__What you need to do__.
Start at the first line of the material. Repeat each line exactly through the one containing "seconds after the", then stop.

__Supplied material__.
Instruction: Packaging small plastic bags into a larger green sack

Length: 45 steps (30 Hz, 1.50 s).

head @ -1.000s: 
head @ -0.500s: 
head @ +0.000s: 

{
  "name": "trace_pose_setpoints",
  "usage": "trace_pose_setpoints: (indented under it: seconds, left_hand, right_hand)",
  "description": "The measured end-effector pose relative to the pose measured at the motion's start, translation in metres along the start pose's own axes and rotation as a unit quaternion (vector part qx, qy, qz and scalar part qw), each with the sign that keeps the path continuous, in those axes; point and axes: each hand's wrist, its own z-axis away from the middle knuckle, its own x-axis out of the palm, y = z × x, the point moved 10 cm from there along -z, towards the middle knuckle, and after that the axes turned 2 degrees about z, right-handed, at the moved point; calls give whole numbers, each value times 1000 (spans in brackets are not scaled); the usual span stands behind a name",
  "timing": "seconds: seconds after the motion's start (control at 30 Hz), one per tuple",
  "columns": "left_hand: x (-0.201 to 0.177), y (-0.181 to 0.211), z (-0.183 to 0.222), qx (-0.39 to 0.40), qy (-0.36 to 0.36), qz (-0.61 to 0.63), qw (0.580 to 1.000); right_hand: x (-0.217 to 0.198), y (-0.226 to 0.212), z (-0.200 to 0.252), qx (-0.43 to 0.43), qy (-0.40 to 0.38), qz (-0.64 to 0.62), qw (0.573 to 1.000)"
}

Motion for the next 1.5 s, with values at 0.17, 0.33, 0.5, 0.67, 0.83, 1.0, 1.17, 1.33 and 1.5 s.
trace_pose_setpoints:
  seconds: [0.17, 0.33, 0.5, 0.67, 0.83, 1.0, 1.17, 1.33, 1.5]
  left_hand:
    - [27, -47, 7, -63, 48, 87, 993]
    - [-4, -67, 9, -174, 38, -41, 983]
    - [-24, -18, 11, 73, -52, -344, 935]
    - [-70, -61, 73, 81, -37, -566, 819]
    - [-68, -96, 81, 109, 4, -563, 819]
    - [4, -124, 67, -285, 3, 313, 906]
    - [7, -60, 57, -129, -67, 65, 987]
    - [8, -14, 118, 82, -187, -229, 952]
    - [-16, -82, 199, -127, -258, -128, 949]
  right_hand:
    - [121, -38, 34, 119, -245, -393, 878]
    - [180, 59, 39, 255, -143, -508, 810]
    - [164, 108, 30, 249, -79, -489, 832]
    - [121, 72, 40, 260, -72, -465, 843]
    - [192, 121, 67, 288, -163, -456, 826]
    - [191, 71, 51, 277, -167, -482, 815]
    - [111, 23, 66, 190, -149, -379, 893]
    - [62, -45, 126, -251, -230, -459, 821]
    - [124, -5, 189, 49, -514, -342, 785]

__Expected output__.
Instruction: Packaging small plastic bags into a larger green sack

Length: 45 steps (30 Hz, 1.50 s).

head @ -1.000s: 
head @ -0.500s: 
head @ +0.000s: 

{
  "name": "trace_pose_setpoints",
  "usage": "trace_pose_setpoints: (indented under it: seconds, left_hand, right_hand)",
  "description": "The measured end-effector pose relative to the pose measured at the motion's start, translation in metres along the start pose's own axes and rotation as a unit quaternion (vector part qx, qy, qz and scalar part qw), each with the sign that keeps the path continuous, in those axes; point and axes: each hand's wrist, its own z-axis away from the middle knuckle, its own x-axis out of the palm, y = z × x, the point moved 10 cm from there along -z, towards the middle knuckle, and after that the axes turned 2 degrees about z, right-handed, at the moved point; calls give whole numbers, each value times 1000 (spans in brackets are not scaled); the usual span stands behind a name",
  "timing": "seconds: seconds after the motion's start (control at 30 Hz), one per tuple",

This exercise is now finished, and nothing remains to add.